Наконец я стал звать ее по имени, тихонько, потом громче, испуганно. Через несколько минут из трапезной вышел монах, закончивший, должно быть, первую безмолвную трапезу, и спросил, не может ли он мне помочь. Я объяснил, что исчезла моя жена, и он стал искать вместе со мной.
— Может быть, мадам пошла на прогулку?
Но ее не оказалось ни в саду, ни на стоянке, ни в склепе. К тому времени, как над хребтом показалось солнце, мы обыскали все и обратились к другим монахам, и один из них предложил съездить на машине в Лебен и поспрашивать там. Что-то заставило меня попросить его вызвать полицию. Тут я услышал твой плач и бросился к тебе. Я испугался, что ты упала с кровати, но ты просто просыпалась. Я быстро накормил тебя и не спускал с рук, пока мы по второму разу обыскивали те же места.
Наконец я попросил собрать и расспросить всех монахов. Аббат с готовностью согласился и собрал всех в галерее. Никто не видел Элен с той минуты, как мы, поужинав, ушли в гостиницу. Все были встревожены.
— Lapauvre1 , — сказал старый монах, и я сердито взглянул на него.
Я спросил, не говорила ли она с кем-нибудь вчера и не заметил ли кто чего-нибудь странного.
— Мы, как правило, не говорим с женщинами, — мягко заметил аббат.
Но один из монахов выступил вперед, и я сразу узнал в нем того старика, чья обязанность была сидеть в склепе. Лицо его было таким же спокойным и добрым, как вчера в свете фонаря, и выражало то же слабое смущение.
— Мадам задержалась поговорить со мной, — сказал он. — Мне не хотелось нарушать правила, но она держалась так смиренно и вежливо, что я ответил на ее вопросы.
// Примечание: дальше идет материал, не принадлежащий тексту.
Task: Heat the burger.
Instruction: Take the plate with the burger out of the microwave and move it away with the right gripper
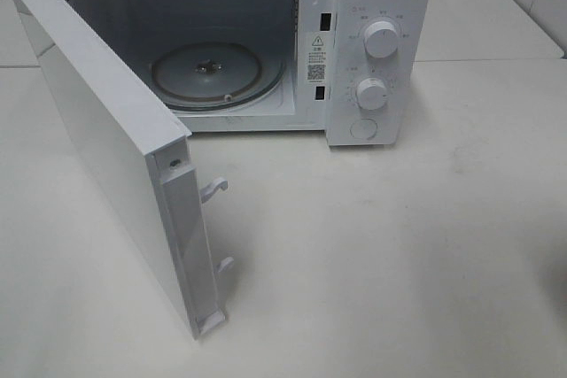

— И о чем же она вас спрашивала?
Сердце у меня давно колотилось, но теперь его сжала боль.
— Она спросила, кто здесь похоронен, и я ответил, что это наш первый настоятель, память которого мы чтим. Тогда она спросила, что великого он совершил, и я сказал, что у нас есть предание… — Тут он взглянул на аббата, и тот кивнул, разрешая ему продолжать. — У нас есть предание, что он вел святую жизнь, но в смерти был поражен проклятием и поднимался из гроба, чтобы вредить другим монахам, и его тело пришлось подвергнуть очищению. Когда же он был очищен, из его сердца проросла белая роза в знак прощения Святой Матери.
— И потому-то вы сидите и стережете его? — спросил я. Аббат пожал плечами.
— Это просто традиция, дань уважения его памяти.
Я обернулся к старому монаху и увидел, что его мягкое лицо побледнело до синевы.
— И эту историю вы рассказали моей жене?
— Она расспрашивала меня о нашей истории, monsieur. Я не видел ничего дурного в том, чтобы ответить на ее вопросы.